Groundbreaking Research Finds Cats Still Massive Jerks

scientist inspecting cat

WILLARD J. KOOKMEYER | Culture

FELINE FACTS

A study released today by the Massey Institute of Domesticated Animals has confirmed what all humans and most cat owners have long suspected – all cats are assholes.

Historically cats have always had a bad rap. Back in medieval times they weren’t allowed in the same room as babies, after several reported instances of cats smothering infants to death in their cribs. 

A further nail in the feline coffin is the fact that witches always favoured cats as their choice of ‘familiar’ – a companion or assistant that the witch had a magical connection with. 

And it’s no coincidence that 90% of history’s villains, everyone from Vito Corleone in the Godfather, to Dr Evil and Gargamel, had a cat as their sidekick. 

Putting aside that mountain of historical evidence, the two year study conducted lab sessions, thousands of hours of in-home monitoring of domestic cats in their owner’s homes, and extensive interviews with cat owners from every demographic and socioeconomic group. 

And the findings were conclusive, as outlined by the Program Director, Herman Wahlburg. 

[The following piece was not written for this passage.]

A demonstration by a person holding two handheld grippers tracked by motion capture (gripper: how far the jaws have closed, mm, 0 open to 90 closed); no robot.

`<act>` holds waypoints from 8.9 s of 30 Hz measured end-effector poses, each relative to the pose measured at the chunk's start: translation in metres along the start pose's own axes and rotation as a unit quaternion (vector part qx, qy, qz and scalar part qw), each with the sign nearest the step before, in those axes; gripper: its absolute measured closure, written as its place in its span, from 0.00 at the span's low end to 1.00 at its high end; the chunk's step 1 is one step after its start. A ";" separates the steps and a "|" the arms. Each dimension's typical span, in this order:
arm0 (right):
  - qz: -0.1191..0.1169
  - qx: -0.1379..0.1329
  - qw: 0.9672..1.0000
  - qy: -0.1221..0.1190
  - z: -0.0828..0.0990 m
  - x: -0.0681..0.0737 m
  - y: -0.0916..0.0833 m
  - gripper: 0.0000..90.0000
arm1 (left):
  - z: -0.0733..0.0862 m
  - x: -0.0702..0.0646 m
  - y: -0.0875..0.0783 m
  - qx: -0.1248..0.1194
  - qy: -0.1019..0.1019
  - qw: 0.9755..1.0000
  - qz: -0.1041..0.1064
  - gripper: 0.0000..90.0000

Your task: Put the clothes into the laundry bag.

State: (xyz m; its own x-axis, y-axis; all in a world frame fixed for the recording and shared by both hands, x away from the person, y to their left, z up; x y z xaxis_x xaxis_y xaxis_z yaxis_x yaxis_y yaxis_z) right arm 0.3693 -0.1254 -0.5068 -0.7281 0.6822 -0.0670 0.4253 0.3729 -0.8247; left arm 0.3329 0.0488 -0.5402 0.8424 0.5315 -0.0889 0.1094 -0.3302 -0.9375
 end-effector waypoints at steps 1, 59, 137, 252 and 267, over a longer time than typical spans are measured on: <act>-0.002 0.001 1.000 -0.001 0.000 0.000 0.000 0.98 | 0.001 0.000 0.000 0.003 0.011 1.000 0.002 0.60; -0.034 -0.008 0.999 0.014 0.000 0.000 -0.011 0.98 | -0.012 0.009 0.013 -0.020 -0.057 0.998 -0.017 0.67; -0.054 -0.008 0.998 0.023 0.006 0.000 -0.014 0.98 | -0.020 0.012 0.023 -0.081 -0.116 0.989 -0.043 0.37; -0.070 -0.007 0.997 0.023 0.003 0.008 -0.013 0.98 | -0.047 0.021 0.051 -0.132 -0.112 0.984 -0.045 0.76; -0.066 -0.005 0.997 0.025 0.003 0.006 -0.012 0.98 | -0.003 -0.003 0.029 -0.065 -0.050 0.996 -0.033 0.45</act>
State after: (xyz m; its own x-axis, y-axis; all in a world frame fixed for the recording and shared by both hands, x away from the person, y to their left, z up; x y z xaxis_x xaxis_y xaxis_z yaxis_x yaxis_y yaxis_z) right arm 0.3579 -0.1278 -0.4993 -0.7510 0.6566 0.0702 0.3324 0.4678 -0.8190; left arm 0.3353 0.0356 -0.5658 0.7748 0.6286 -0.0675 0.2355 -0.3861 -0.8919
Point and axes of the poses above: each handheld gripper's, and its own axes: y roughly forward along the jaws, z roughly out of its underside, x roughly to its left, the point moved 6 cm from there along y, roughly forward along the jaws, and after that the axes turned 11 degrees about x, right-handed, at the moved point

 “Of the thousands of cats that we studied, every one displayed some form of assholeness in their behaviour patterns and general demeanour. 

“You’ve got your lazy assholes, arrogant assholes, destructive assholes, vain assholes, and of course the classic – unaffectionate, superior assholes. 

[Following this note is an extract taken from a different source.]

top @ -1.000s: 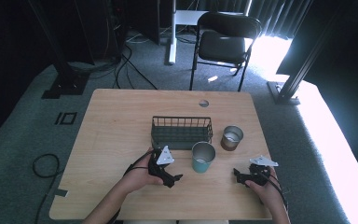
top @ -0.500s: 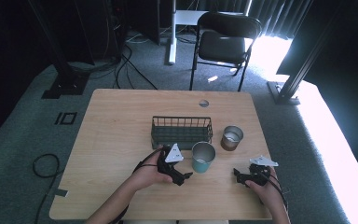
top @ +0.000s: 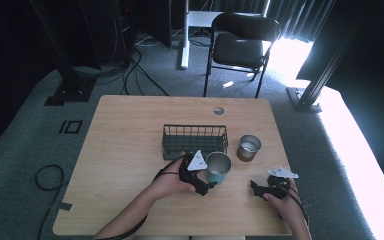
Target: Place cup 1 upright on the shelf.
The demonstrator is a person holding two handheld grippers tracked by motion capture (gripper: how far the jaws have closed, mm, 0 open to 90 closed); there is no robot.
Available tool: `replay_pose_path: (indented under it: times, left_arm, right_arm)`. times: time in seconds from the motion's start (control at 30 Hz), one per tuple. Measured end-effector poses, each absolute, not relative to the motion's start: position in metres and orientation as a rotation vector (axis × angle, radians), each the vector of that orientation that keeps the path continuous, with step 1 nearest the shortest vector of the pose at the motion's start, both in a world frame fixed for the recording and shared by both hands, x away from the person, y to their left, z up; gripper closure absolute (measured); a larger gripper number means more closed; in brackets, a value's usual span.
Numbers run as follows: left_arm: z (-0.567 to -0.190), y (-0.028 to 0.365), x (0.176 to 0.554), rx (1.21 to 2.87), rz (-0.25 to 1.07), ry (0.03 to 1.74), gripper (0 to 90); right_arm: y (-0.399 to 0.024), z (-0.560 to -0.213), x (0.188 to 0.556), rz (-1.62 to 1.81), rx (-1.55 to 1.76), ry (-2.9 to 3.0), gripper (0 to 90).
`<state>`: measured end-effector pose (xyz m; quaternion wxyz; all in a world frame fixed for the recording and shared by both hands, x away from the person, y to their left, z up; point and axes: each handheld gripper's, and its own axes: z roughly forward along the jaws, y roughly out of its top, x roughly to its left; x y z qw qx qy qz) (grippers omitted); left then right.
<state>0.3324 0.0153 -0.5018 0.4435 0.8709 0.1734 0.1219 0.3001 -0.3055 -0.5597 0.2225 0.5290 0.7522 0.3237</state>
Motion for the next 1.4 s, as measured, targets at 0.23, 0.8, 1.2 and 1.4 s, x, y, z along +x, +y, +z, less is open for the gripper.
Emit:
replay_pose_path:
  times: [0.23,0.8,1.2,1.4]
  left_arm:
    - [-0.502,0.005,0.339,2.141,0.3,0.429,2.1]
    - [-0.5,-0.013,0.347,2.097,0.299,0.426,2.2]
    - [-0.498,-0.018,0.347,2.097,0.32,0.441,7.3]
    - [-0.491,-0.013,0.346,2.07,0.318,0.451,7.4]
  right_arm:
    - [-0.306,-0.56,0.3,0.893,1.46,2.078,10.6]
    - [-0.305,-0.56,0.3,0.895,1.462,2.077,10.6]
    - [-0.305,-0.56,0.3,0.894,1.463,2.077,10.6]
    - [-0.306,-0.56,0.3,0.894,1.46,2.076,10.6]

Unsurprisingly, lots of kittens were cute assholes, but as they get bigger, all cats get less cute and more asshole like.”

“Of course, most cats tick more than one of the above behavioural or attitudinal boxes, for example a large majority of cats are lazy, arrogant, non-affectionate, manipulative assholes.”

“Then you’ve got a small percentage of truly evil assholes, I mean if you’ve ever seen a cat mercilessly torment a small bird or lizard for hours, you know what I’m talking about.”

The study is expected to create some controversy amongst the cat lovers of New Zealand, but the reality is that deep down, they know that their beloved feline companion is an asshole of some description.

When informed of the study’s findings by our reporter, cat owner Anthony Stevens of Masterton had this to say. 

“Look, I know Molly doesn’t respect or even like me, but at least I don’t have to spend every evening at the park picking up dogshit and making small talk with a bunch of assholes I can’t stand.”